_Task prompt_
In the copy, leave out the pictures and repeat all records exactly.

_Data_

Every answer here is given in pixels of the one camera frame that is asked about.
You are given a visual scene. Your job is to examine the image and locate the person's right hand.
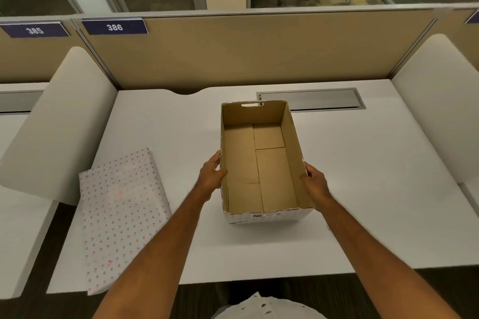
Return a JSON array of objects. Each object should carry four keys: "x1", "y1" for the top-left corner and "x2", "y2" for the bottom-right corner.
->
[{"x1": 300, "y1": 162, "x2": 334, "y2": 213}]

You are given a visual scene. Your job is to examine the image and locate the person's left hand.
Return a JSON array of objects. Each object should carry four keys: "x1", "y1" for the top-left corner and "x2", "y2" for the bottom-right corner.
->
[{"x1": 194, "y1": 150, "x2": 228, "y2": 203}]

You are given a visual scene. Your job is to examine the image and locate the cardboard box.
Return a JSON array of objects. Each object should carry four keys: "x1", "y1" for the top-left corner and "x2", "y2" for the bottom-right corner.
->
[{"x1": 220, "y1": 100, "x2": 314, "y2": 225}]

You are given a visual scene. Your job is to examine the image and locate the person's left forearm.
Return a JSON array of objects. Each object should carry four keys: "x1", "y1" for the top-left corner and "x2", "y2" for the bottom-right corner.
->
[{"x1": 92, "y1": 187, "x2": 206, "y2": 319}]

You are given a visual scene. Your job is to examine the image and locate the person's right forearm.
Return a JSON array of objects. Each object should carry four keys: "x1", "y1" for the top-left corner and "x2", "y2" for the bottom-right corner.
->
[{"x1": 320, "y1": 195, "x2": 462, "y2": 319}]

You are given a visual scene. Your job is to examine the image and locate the person's white patterned shirt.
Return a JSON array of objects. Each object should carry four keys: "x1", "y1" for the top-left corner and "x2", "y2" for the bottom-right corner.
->
[{"x1": 213, "y1": 292, "x2": 327, "y2": 319}]

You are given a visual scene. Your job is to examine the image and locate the beige desk partition panel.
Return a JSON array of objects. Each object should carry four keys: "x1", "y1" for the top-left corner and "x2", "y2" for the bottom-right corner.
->
[
  {"x1": 389, "y1": 8, "x2": 479, "y2": 76},
  {"x1": 0, "y1": 20, "x2": 109, "y2": 84},
  {"x1": 77, "y1": 8, "x2": 436, "y2": 94}
]

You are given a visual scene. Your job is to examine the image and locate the white curved side divider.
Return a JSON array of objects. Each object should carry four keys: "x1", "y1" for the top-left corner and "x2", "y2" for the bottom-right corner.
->
[
  {"x1": 390, "y1": 33, "x2": 479, "y2": 184},
  {"x1": 0, "y1": 46, "x2": 119, "y2": 206}
]

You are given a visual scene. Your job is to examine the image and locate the grey desk cable tray cover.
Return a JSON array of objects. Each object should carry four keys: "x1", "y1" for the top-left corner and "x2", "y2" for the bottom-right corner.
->
[
  {"x1": 0, "y1": 91, "x2": 44, "y2": 115},
  {"x1": 256, "y1": 87, "x2": 366, "y2": 112}
]

_Written response_
Every answer here is given in pixels of the one camera frame that is asked about.
You are given a visual scene. Your job is to examine the image and locate the person's right hand.
Return a JSON array of objects. Each object should carry four keys: "x1", "y1" for the top-left corner and "x2", "y2" for the bottom-right corner.
->
[{"x1": 300, "y1": 162, "x2": 334, "y2": 213}]

You are given a visual scene. Your job is to examine the image and locate the person's left hand.
Return a JSON array of objects. Each object should carry four keys: "x1", "y1" for the top-left corner and "x2", "y2" for the bottom-right corner.
->
[{"x1": 194, "y1": 150, "x2": 228, "y2": 203}]

You are given a visual scene. Your job is to examine the image and locate the cardboard box.
Return a JSON array of objects. Each object should carry four keys: "x1", "y1" for the top-left corner and "x2", "y2" for the bottom-right corner.
->
[{"x1": 220, "y1": 100, "x2": 314, "y2": 225}]

You are given a visual scene. Your job is to examine the image and locate the person's left forearm.
Return a JSON array of objects. Each object should carry four keys: "x1", "y1" for the top-left corner and "x2", "y2" for the bottom-right corner.
->
[{"x1": 92, "y1": 187, "x2": 206, "y2": 319}]

You are given a visual scene. Your job is to examine the image and locate the person's right forearm.
Return a JSON array of objects. Each object should carry four keys: "x1", "y1" for the top-left corner and "x2", "y2" for the bottom-right corner.
->
[{"x1": 320, "y1": 195, "x2": 462, "y2": 319}]

You are given a visual scene. Your job is to examine the image and locate the person's white patterned shirt.
Return a JSON array of objects. Each object should carry four keys: "x1", "y1" for the top-left corner and "x2", "y2" for the bottom-right corner.
->
[{"x1": 213, "y1": 292, "x2": 327, "y2": 319}]

You are given a visual scene. Your job is to examine the image and locate the beige desk partition panel.
Return a JSON array of objects. Each object should carry four keys: "x1", "y1" for the top-left corner and "x2", "y2" for the bottom-right corner.
->
[
  {"x1": 389, "y1": 8, "x2": 479, "y2": 76},
  {"x1": 0, "y1": 20, "x2": 109, "y2": 84},
  {"x1": 77, "y1": 8, "x2": 436, "y2": 94}
]

You are given a visual scene. Your job is to examine the image and locate the white curved side divider.
Return a JSON array of objects. Each object should carry four keys: "x1", "y1" for the top-left corner and "x2", "y2" for the bottom-right corner.
->
[
  {"x1": 390, "y1": 33, "x2": 479, "y2": 184},
  {"x1": 0, "y1": 46, "x2": 119, "y2": 206}
]

You are given a visual scene. Your job is to examine the image and locate the grey desk cable tray cover.
Return a JSON array of objects. Each object should carry four keys: "x1", "y1" for the top-left corner and "x2", "y2" for the bottom-right corner.
->
[
  {"x1": 0, "y1": 91, "x2": 44, "y2": 115},
  {"x1": 256, "y1": 87, "x2": 366, "y2": 112}
]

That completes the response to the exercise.